Top of MATERIAL FOR THE TASK

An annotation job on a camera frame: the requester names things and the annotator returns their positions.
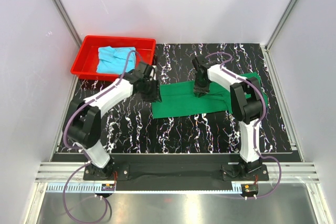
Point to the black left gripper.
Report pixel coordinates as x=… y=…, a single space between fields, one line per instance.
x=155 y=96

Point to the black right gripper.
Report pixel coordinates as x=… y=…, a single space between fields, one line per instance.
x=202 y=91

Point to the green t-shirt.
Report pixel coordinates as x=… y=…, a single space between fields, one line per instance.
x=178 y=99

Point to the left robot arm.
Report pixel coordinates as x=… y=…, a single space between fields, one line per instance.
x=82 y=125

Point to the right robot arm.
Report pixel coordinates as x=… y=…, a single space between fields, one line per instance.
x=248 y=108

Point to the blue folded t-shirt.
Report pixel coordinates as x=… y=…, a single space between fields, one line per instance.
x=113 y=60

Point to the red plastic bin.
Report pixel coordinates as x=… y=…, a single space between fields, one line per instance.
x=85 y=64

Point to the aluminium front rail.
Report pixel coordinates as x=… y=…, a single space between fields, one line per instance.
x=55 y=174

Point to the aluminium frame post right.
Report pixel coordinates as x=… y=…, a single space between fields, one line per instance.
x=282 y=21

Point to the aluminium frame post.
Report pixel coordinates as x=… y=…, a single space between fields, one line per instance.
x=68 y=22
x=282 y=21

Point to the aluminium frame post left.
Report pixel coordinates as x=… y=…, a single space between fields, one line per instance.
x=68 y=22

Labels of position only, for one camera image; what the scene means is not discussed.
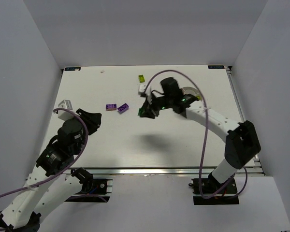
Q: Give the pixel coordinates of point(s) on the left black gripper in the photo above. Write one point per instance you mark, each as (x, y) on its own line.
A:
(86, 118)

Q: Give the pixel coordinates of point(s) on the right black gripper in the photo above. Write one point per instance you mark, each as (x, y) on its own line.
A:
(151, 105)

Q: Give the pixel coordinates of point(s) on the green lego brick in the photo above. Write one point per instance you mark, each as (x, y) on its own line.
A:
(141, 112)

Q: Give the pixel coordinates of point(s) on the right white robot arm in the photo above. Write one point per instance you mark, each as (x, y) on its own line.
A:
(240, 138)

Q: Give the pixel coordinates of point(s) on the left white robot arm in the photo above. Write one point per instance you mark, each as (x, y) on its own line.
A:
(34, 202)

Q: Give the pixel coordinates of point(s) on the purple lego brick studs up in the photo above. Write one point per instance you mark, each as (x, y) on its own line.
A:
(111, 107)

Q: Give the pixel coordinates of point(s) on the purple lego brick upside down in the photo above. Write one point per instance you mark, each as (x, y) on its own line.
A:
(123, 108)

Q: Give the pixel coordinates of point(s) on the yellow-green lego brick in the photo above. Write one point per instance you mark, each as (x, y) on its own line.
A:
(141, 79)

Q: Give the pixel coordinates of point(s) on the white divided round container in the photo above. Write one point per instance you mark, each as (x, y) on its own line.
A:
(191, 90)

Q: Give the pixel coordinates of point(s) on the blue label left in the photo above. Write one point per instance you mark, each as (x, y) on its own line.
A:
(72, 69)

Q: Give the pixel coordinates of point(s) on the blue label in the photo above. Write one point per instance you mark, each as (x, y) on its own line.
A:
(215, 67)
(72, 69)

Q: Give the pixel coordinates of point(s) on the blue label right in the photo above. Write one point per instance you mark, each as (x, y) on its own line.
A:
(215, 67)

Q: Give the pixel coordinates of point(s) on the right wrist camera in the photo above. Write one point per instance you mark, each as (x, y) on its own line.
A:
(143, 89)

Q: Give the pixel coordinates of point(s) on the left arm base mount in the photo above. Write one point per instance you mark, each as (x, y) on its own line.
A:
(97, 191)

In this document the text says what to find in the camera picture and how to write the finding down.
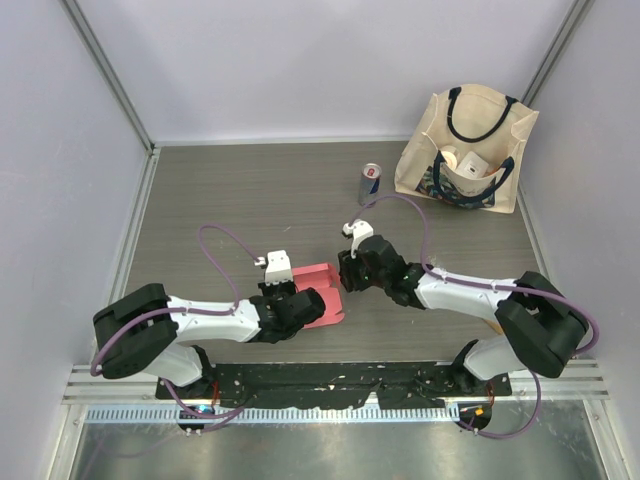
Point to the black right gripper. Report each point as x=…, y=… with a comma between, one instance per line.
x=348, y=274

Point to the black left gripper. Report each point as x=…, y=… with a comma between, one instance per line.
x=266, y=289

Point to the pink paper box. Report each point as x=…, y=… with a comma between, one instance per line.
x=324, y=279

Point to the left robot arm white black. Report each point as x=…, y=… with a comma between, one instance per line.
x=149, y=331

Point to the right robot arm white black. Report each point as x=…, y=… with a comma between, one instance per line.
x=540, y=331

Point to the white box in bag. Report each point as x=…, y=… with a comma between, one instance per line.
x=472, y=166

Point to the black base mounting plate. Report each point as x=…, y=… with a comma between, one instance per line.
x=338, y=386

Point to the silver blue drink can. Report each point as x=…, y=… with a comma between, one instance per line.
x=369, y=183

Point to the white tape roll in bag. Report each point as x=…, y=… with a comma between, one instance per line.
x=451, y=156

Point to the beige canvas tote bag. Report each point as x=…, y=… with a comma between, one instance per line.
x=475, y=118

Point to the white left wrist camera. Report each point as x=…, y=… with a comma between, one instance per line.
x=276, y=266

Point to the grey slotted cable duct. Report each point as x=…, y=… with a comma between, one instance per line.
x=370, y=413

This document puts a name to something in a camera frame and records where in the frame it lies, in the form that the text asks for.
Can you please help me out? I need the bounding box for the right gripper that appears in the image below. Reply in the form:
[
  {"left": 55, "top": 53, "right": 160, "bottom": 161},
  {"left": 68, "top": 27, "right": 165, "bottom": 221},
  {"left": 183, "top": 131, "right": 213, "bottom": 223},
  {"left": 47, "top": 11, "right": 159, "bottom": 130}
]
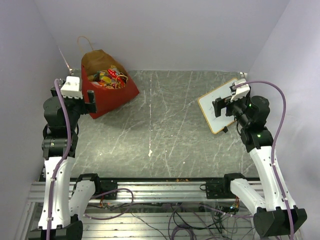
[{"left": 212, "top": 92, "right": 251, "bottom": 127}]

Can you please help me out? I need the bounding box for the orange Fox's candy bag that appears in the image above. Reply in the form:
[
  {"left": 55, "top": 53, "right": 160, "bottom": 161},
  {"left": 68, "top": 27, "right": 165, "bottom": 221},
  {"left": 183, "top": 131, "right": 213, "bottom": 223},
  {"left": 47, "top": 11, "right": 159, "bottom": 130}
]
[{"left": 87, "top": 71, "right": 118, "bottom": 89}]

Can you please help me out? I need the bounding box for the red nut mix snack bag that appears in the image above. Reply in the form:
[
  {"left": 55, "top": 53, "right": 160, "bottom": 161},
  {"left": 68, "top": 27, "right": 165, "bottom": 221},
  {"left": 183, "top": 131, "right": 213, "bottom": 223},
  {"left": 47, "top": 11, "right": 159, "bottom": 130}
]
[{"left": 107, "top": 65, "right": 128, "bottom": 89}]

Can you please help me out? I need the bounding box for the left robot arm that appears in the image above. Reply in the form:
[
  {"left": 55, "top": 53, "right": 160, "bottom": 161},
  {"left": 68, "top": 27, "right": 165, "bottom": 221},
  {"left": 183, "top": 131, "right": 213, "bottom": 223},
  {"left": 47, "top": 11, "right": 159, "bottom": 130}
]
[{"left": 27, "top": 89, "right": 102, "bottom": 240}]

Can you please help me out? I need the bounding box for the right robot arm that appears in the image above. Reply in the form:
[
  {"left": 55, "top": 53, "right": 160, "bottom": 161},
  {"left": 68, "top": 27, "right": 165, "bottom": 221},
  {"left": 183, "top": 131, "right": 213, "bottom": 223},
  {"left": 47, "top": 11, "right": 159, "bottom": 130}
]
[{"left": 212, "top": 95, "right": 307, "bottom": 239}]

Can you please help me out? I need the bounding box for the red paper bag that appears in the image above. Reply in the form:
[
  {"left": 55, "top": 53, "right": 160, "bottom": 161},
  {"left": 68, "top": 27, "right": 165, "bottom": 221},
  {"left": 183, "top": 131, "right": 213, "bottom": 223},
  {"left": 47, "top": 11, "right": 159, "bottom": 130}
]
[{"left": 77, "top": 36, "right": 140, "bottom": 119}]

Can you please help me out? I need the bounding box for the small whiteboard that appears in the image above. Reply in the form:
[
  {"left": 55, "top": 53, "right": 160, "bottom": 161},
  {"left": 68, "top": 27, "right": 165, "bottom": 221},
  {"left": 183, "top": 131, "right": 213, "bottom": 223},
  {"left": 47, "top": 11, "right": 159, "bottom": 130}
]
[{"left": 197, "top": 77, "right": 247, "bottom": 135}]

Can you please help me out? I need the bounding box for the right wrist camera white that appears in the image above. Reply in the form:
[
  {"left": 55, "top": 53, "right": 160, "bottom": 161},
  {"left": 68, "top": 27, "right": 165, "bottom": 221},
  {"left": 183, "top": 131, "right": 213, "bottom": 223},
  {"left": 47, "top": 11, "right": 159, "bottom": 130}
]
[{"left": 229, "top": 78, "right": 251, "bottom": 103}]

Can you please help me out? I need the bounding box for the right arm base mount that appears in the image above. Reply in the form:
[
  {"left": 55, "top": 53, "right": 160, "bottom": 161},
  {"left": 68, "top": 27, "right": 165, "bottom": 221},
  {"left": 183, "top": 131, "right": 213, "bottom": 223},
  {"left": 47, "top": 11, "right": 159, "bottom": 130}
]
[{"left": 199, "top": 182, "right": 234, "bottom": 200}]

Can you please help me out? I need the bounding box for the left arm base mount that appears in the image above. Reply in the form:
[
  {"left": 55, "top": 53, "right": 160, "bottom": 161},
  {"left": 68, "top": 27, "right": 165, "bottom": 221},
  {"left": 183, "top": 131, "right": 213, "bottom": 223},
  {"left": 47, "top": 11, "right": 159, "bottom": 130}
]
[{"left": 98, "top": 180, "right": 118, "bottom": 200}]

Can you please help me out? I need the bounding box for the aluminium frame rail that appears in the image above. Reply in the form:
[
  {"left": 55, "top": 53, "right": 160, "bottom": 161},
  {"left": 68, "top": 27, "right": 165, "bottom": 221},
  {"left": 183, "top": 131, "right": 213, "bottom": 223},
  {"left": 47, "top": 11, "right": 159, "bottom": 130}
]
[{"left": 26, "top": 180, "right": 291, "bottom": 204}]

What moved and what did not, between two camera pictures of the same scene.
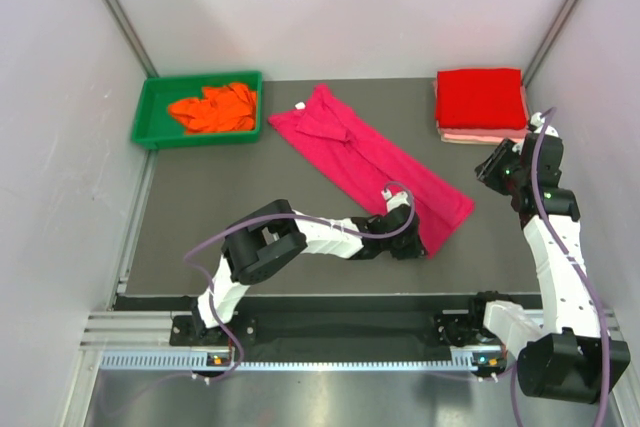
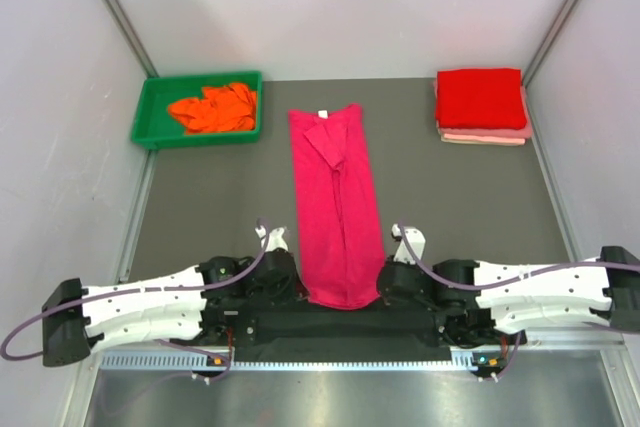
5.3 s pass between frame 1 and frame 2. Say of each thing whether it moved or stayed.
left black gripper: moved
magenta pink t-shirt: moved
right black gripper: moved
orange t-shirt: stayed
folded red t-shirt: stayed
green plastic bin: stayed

Bottom of MATERIAL FOR THE TASK

_TASK DIRECTIONS_:
Leave out the pictures, then repeat the listing above exactly from its first line to the line with "Point to the right robot arm.", inclusive.

_WRITTEN ANSWER_:
An annotation job on a camera frame: the requester names things and the annotator returns their positions.
Point to the black left gripper.
Report pixel coordinates as x=… y=…, a single space between fields, one line per instance.
x=155 y=96

Point to the black right gripper.
Report pixel coordinates as x=… y=…, a single space between fields, one line per instance.
x=202 y=91

Point to the green t-shirt.
Report pixel coordinates as x=… y=…, a single space between fields, one line per instance.
x=178 y=99

Point to the left robot arm.
Report pixel coordinates as x=… y=…, a single space between fields, one line per instance.
x=82 y=125

Point to the right robot arm.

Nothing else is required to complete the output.